A routine aspect of care involves suctioning, which is the gentle removal of mucus and secretions from the trachea using a specialized catheter. Because the tube bypasses the natural filtration and humidification of the nose, the body often produces thicker secretions that must be cleared regularly to prevent a plug from forming.

For tubes with an inner cannula, this component must be removed and cleaned multiple times daily or replaced with a new disposable one. This practice is important for maintaining the diameter of the airway and preventing the buildup of dried mucus. Care of the stoma site involves gently cleaning the skin around the opening with saline to remove drainage and prevent irritation or infection.

Communication

A significant concern for new patients is the ability to speak, as the air used to create sound bypasses the vocal cords through the tube. Devices known as speaking valves can restore a person’s voice. A speaking valve attaches to the end of the tracheostomy tube, opening to allow air in, but closing upon exhalation. This directs the exhaled air upward around the tube and through the vocal cords, enabling speech.

The use of a speaking valve requires the cuff to be completely deflated or the use of a cuffless tube to allow air to pass freely up to the larynx. When a speaking valve is not in use, patients communicate using writing, communication boards, or briefly covering the end of the tube with a finger to divert air upward. Speech-language pathologists help patients adjust to new speaking methods.
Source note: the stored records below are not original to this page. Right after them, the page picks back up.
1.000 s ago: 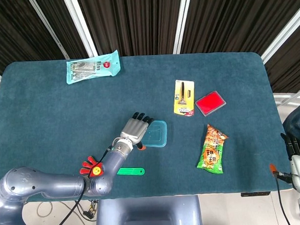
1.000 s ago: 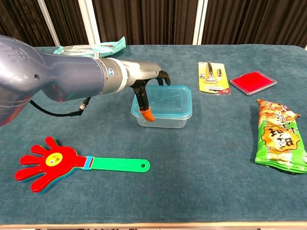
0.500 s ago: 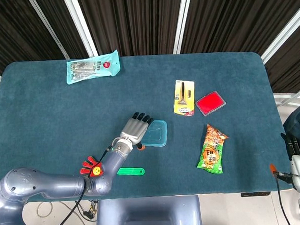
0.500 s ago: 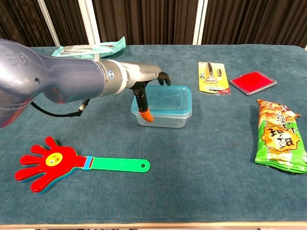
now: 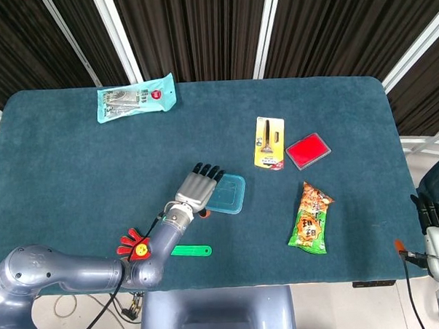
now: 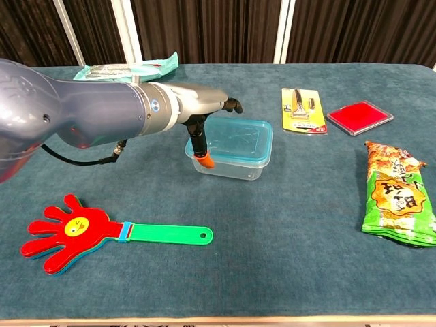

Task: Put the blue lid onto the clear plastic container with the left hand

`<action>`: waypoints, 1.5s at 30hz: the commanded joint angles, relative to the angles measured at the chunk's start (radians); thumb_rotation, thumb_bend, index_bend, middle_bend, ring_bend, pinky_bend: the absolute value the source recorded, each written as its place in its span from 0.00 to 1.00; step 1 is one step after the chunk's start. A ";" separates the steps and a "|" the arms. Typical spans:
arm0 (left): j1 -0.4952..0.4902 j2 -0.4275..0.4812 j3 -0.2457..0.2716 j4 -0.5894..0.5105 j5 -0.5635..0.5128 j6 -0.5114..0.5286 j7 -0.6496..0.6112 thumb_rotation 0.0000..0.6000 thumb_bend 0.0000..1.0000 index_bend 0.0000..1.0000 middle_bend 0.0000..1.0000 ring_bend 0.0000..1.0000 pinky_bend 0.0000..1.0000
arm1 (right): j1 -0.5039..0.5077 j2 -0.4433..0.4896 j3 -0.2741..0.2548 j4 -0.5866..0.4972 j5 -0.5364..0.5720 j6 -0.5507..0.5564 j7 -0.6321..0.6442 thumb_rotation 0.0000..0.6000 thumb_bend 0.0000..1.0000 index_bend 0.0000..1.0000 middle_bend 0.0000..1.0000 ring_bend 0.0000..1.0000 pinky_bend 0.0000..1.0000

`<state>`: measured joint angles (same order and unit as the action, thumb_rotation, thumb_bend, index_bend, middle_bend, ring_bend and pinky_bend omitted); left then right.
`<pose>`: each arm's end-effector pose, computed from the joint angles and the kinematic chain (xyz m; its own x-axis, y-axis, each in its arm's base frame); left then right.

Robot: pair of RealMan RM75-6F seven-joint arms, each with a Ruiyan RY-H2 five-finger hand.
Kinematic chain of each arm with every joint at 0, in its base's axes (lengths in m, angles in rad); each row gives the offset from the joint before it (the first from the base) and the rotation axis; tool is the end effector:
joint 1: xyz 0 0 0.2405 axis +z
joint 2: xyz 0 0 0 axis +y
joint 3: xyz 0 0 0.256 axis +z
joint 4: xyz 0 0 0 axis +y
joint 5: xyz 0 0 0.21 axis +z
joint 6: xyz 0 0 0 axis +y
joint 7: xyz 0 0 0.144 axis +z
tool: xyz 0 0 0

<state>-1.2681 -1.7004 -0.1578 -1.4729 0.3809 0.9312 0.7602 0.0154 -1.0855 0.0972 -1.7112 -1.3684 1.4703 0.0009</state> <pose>-0.0221 0.3629 -0.0816 0.6123 0.3788 0.6940 0.7780 -0.4452 -0.4434 -0.3201 -0.1666 0.1714 0.3189 0.0026 0.9478 -0.9338 0.1724 0.3137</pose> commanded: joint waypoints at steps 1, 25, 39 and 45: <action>-0.001 0.002 0.002 -0.006 0.005 0.003 0.007 1.00 0.15 0.03 0.00 0.00 0.00 | 0.001 0.000 0.001 -0.002 0.001 0.000 -0.005 1.00 0.34 0.00 0.01 0.00 0.00; 0.097 0.091 -0.047 -0.104 0.355 0.116 -0.160 1.00 0.38 0.50 0.37 0.14 0.09 | -0.002 -0.006 0.009 -0.003 0.021 0.004 -0.010 1.00 0.34 0.00 0.01 0.00 0.00; 0.078 0.001 -0.077 0.072 0.333 0.053 -0.159 1.00 0.56 0.67 0.59 0.31 0.19 | -0.002 -0.003 0.008 -0.008 0.028 -0.005 -0.007 1.00 0.34 0.00 0.01 0.00 0.00; 0.052 -0.041 -0.080 0.143 0.320 0.019 -0.123 1.00 0.56 0.67 0.62 0.34 0.21 | -0.001 -0.001 0.008 -0.012 0.033 -0.010 -0.007 1.00 0.34 0.00 0.01 0.00 0.00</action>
<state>-1.2055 -1.7278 -0.2356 -1.3480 0.7116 0.9641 0.6234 0.0142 -1.0871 0.1055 -1.7229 -1.3356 1.4609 -0.0059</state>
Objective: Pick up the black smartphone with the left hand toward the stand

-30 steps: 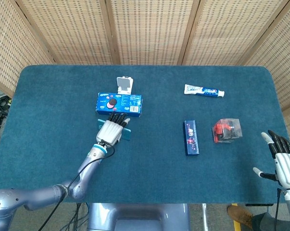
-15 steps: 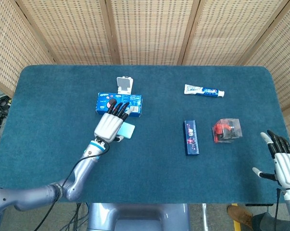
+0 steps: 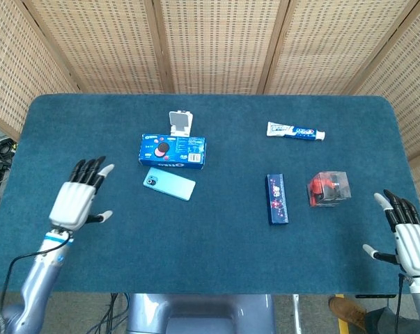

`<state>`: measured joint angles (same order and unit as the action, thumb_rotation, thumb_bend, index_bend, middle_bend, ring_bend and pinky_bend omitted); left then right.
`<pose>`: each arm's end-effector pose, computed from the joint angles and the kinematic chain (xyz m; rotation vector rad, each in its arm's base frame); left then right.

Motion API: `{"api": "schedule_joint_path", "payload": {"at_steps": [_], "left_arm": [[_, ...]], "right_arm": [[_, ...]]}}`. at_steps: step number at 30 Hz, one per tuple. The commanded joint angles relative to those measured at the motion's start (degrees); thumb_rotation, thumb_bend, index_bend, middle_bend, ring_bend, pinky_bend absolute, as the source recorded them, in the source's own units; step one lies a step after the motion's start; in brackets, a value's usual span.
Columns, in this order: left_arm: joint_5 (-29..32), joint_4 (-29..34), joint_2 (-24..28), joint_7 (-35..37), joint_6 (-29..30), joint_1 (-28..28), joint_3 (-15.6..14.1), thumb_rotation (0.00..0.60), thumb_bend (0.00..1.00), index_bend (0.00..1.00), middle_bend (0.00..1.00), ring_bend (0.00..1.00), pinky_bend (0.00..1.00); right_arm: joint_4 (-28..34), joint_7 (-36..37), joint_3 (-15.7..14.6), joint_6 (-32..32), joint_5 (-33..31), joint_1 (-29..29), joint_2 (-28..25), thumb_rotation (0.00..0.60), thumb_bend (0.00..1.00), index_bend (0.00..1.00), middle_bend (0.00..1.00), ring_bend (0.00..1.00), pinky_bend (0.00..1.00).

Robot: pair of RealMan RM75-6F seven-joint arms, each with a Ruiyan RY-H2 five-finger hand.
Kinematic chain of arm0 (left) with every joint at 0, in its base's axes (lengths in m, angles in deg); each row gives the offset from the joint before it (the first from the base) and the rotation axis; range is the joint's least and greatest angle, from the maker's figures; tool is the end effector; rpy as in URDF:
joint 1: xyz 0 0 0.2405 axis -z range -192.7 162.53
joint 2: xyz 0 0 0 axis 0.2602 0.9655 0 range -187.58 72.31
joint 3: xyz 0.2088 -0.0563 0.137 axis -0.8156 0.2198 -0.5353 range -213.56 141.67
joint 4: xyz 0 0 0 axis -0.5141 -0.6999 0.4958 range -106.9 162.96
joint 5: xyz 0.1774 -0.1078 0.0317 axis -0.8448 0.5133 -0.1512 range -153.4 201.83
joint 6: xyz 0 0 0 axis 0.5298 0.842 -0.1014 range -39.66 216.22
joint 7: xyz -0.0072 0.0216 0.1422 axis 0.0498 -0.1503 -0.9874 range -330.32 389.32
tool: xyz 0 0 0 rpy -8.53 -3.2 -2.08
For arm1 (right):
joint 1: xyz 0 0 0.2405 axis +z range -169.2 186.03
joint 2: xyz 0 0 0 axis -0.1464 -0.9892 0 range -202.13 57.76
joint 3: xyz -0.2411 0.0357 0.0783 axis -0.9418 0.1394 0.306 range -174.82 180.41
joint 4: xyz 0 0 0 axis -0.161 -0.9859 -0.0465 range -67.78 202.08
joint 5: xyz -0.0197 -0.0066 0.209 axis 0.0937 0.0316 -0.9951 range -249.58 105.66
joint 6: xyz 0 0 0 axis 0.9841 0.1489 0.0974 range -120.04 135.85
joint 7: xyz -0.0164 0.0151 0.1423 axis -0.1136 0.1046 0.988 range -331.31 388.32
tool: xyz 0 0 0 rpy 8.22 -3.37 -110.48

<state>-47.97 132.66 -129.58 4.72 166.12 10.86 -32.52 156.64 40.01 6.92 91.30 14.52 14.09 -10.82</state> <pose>-0.2033 0.2638 0.0906 -1.6020 -0.8202 -0.9154 -0.3202 -0.1912 0.1790 1.3583 -0.9744 0.9986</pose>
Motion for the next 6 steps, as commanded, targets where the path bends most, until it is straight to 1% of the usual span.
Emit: {"api": "schedule_joint_path", "payload": {"at_steps": [1, 3, 6], "left_arm": [[-3.6, 3.1, 4.5, 3.4, 5.7, -5.9, -4.8, 0.6, 0.0, 0.0, 0.0, 0.0, 0.0], [-6.1, 2.8, 6.0, 6.1, 7.8, -8.7, -7.0, 0.6, 0.0, 0.0, 0.0, 0.0, 0.0], [-9.1, 1.6, 7.4, 9.0, 10.8, -11.5, -8.6, 0.6, 0.0, 0.0, 0.0, 0.0, 0.0]], "right_arm": [[0.2, 0.2, 0.0, 0.5, 0.2, -0.2, -0.2, 0.6, 0.0, 0.09, 0.0, 0.0, 0.0], [0.4, 0.4, 0.0, 0.8, 0.4, -0.3, -0.4, 0.6, 0.0, 0.09, 0.0, 0.0, 0.0], [0.6, 0.6, -0.1, 1.1, 0.6, -0.5, -0.6, 0.6, 0.0, 0.1, 0.0, 0.0, 0.0]]}}
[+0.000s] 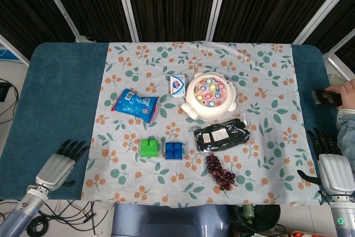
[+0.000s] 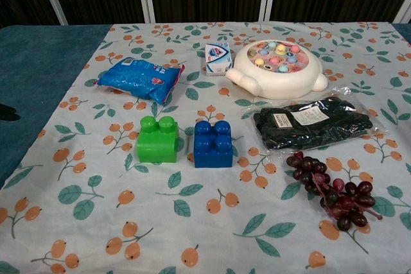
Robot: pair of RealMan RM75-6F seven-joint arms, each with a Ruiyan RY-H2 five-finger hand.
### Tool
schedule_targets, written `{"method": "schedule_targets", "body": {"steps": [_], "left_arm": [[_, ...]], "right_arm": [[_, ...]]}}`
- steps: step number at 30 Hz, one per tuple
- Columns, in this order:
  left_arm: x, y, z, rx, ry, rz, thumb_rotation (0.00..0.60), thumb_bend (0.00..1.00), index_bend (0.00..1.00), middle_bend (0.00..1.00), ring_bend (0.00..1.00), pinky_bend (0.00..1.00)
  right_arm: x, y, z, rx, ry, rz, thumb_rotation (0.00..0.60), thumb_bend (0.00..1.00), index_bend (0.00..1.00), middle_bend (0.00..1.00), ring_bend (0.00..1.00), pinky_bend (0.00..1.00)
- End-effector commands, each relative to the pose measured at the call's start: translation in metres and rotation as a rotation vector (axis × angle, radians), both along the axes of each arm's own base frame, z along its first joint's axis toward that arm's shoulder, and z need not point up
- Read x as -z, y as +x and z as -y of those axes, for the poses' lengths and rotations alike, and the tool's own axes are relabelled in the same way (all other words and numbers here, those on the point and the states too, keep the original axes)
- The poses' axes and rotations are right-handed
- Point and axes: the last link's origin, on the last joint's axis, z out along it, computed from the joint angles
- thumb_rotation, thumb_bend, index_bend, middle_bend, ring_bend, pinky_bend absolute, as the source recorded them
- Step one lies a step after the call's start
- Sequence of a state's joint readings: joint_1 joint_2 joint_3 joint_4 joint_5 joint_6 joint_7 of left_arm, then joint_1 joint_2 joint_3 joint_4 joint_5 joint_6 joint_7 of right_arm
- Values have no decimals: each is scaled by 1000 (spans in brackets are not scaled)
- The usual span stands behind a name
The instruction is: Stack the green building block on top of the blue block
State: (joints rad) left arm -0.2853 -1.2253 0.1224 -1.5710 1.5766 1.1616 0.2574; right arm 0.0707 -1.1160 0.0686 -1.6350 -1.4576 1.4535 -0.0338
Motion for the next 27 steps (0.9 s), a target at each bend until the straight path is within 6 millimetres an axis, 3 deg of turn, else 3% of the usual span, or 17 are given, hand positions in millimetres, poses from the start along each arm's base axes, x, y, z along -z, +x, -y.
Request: {"method": "schedule_targets", "body": {"steps": [1, 19, 27], "left_arm": [[0, 0, 0, -1, -1, 0, 600, 64, 0, 0, 0, 0], [1, 6, -1, -1, 1, 14, 600, 64, 0, 0, 0, 0], [0, 39, -18, 22, 32, 75, 600, 64, 0, 0, 0, 0]], "right_arm": [[0, 0, 0, 0, 0, 0, 600, 103, 0, 0, 0, 189], [-2, -1, 0, 6, -7, 4, 600, 103, 0, 0, 0, 189], [-2, -1, 0, 10, -9, 11, 600, 104, 0, 0, 0, 189]]}}
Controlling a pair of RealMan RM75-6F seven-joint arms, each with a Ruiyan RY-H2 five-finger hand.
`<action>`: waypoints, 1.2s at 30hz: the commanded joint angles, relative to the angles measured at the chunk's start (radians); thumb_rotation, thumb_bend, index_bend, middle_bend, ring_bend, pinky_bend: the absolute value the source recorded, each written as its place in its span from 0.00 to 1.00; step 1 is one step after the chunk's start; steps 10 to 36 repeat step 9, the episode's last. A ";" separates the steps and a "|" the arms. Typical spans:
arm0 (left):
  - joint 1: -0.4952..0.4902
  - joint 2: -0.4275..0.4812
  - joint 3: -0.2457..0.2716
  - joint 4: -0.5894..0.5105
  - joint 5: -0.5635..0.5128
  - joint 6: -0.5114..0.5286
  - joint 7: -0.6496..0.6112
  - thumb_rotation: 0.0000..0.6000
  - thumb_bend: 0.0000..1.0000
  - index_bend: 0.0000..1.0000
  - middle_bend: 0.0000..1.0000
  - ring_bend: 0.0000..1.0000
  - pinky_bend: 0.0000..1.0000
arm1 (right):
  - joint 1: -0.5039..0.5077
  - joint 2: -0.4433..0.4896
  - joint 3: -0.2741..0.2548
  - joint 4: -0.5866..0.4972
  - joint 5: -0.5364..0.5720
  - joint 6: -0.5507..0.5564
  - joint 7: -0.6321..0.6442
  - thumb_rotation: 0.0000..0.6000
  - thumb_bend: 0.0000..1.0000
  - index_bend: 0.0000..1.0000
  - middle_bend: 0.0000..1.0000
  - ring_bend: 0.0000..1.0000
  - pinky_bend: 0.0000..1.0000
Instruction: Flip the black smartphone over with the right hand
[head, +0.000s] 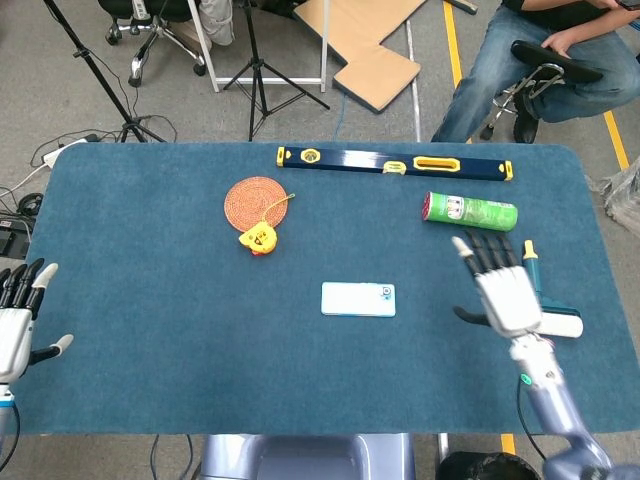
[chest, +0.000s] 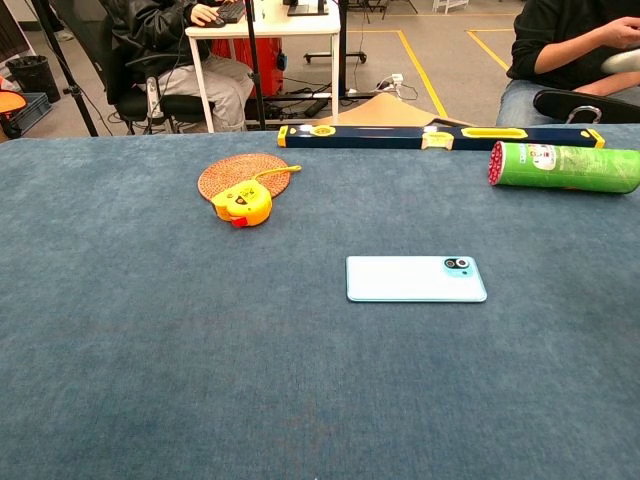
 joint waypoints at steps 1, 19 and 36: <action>0.004 0.009 -0.001 -0.005 0.007 0.009 -0.011 1.00 0.00 0.00 0.00 0.00 0.00 | -0.096 0.064 -0.041 -0.064 0.007 0.078 -0.054 1.00 0.00 0.00 0.00 0.00 0.00; 0.007 0.028 0.003 -0.003 0.016 0.005 -0.050 1.00 0.00 0.00 0.00 0.00 0.00 | -0.177 0.058 -0.055 -0.044 0.000 0.120 -0.034 1.00 0.00 0.00 0.00 0.00 0.00; 0.007 0.028 0.003 -0.003 0.016 0.005 -0.050 1.00 0.00 0.00 0.00 0.00 0.00 | -0.177 0.058 -0.055 -0.044 0.000 0.120 -0.034 1.00 0.00 0.00 0.00 0.00 0.00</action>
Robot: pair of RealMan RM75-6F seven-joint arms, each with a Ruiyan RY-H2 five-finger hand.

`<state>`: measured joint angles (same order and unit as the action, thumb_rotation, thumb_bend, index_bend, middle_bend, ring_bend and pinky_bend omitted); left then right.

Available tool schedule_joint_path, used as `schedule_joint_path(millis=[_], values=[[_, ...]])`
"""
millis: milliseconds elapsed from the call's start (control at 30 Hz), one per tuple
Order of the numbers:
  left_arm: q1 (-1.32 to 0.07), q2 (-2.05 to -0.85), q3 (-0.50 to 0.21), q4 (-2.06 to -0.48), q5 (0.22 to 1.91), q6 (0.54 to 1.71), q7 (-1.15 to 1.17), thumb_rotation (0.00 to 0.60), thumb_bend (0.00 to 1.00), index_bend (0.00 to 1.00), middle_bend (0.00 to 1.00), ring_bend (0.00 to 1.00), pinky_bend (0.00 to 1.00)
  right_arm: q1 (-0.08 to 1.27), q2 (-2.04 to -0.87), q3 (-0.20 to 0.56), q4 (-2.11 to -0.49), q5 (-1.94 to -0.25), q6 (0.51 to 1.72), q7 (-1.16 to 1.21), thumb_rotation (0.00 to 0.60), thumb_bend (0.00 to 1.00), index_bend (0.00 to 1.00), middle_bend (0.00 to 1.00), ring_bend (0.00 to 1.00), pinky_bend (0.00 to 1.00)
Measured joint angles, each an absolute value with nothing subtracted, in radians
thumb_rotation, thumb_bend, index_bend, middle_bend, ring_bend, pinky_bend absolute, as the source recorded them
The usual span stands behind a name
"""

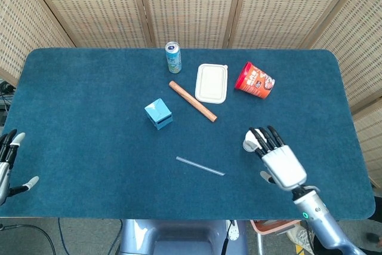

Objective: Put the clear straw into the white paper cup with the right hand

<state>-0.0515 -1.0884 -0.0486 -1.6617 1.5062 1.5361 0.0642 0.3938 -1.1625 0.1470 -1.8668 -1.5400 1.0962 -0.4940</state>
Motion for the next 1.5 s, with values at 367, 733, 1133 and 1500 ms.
schedule_joint_path(millis=[367, 733, 1133, 1500], values=[[-0.068, -1.088, -0.060, -1.650, 1.465, 1.494, 0.055, 0.600, 0.06, 0.00, 0.00, 0.00, 0.00, 0.717, -1.294, 0.268, -1.918, -0.902, 0.862, -0.636, 0.600, 0.13, 0.40, 0.00, 0.00, 0.00], [-0.080, -1.083, -0.069, -1.637, 1.438, 1.468, 0.025, 0.600, 0.06, 0.00, 0.00, 0.00, 0.00, 1.032, -1.661, 0.282, -1.707, -0.462, 0.956, -0.750, 0.600, 0.26, 0.44, 0.00, 0.00, 0.00], [-0.084, -1.083, -0.070, -1.634, 1.432, 1.463, 0.027, 0.600, 0.06, 0.00, 0.00, 0.00, 0.00, 1.080, -1.758, 0.271, -1.590, -0.393, 0.980, -0.719, 0.600, 0.33, 0.49, 0.00, 0.00, 0.00], [-0.085, -1.086, -0.068, -1.634, 1.430, 1.462, 0.032, 0.600, 0.06, 0.00, 0.00, 0.00, 0.00, 1.087, -1.808, 0.247, -1.517, -0.366, 1.006, -0.721, 0.600, 0.33, 0.51, 0.00, 0.00, 0.00]])
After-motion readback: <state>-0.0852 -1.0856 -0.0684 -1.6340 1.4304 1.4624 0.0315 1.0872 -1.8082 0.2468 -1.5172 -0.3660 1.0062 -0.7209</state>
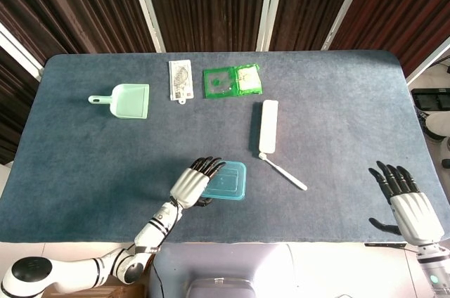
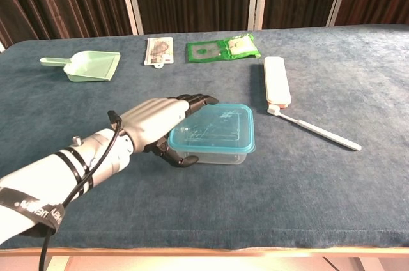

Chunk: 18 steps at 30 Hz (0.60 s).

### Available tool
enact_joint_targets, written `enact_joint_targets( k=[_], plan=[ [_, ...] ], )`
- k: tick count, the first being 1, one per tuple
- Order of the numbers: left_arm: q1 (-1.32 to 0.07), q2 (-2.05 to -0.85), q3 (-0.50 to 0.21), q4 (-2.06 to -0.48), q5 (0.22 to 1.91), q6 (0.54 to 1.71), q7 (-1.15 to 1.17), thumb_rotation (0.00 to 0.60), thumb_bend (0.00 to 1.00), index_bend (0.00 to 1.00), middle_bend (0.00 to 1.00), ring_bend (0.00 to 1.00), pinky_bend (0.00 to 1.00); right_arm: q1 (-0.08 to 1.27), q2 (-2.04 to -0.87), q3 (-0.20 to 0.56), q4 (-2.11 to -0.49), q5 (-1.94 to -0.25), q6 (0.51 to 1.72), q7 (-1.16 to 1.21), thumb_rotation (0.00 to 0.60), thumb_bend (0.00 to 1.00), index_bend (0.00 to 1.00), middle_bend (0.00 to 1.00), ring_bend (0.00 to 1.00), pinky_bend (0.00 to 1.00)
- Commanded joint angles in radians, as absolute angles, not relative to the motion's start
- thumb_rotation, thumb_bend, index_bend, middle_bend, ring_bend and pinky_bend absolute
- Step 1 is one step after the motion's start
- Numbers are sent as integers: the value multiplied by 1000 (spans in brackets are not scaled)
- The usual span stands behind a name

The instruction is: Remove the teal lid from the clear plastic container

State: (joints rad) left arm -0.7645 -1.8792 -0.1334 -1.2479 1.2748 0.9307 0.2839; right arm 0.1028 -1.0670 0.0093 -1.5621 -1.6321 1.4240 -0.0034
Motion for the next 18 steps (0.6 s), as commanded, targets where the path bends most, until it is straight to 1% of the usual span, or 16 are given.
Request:
enact_joint_targets(
  k=[1, 3, 5, 10, 12, 14, 18],
  plan=[
    [-755, -1882, -119, -1258, 1280, 941, 299, 600, 350, 0, 511, 488, 687, 174, -1097, 27, -1528, -1662, 1355, 15, 600, 130, 0, 0, 0, 0],
    [-750, -1889, -113, -1258, 1281, 948, 308, 600, 350, 0, 517, 494, 691, 211, -1119, 34, -1501, -1684, 1330, 20, 600, 130, 10, 0, 0, 0],
    [-747, -1899, -116, -1254, 1275, 950, 307, 600, 350, 0, 523, 498, 696, 252, -1150, 41, -1469, -1712, 1311, 37, 600, 153, 59, 0, 0, 0],
    [-750, -1915, -127, -1240, 1261, 942, 305, 600, 352, 0, 529, 501, 700, 360, -1230, 46, -1376, -1765, 1246, 168, 600, 265, 308, 0, 0, 0],
    [-750, -1914, -130, -1242, 1260, 940, 302, 600, 352, 0, 529, 502, 700, 399, -1271, 48, -1328, -1779, 1232, 220, 600, 295, 381, 0, 0, 0],
    [-750, -1914, -131, -1247, 1259, 939, 300, 600, 352, 0, 530, 502, 700, 428, -1314, 51, -1279, -1787, 1228, 246, 600, 297, 415, 0, 0, 0],
    [-751, -1920, -134, -1252, 1257, 937, 296, 600, 351, 0, 540, 511, 709, 467, -1389, 60, -1218, -1785, 1216, 218, 600, 297, 471, 17, 0, 0]
  ],
)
Long-Term Outlook and Decannulation

For many patients, a tracheostomy is a temporary measure, only needed until the underlying medical issue is resolved. The process of removing the tube is known as decannulation, which is gradual and carefully monitored. Decannulation can begin once a patient no longer requires mechanical ventilation, their upper airway is stable, and they can manage their own secretions.

The first step in decannulation often involves a trial of capping, where the tube is temporarily closed off with a cap or plug. This forces the individual to breathe through their natural upper airway, proving the passage is clear and functional. If the patient tolerates capping for a prescribed period, the tube can then be removed completely.

Once the tube is taken out, the stoma in the neck is typically covered with a sterile dressing. The opening is not sutured closed; the body’s natural healing process allows the stoma to close on its own, usually within a few days to a couple of weeks. In rare instances, a small surgical procedure may be required if the opening is slow to close. Many patients who undergo decannulation experience a full return to breathing through their nose and mouth.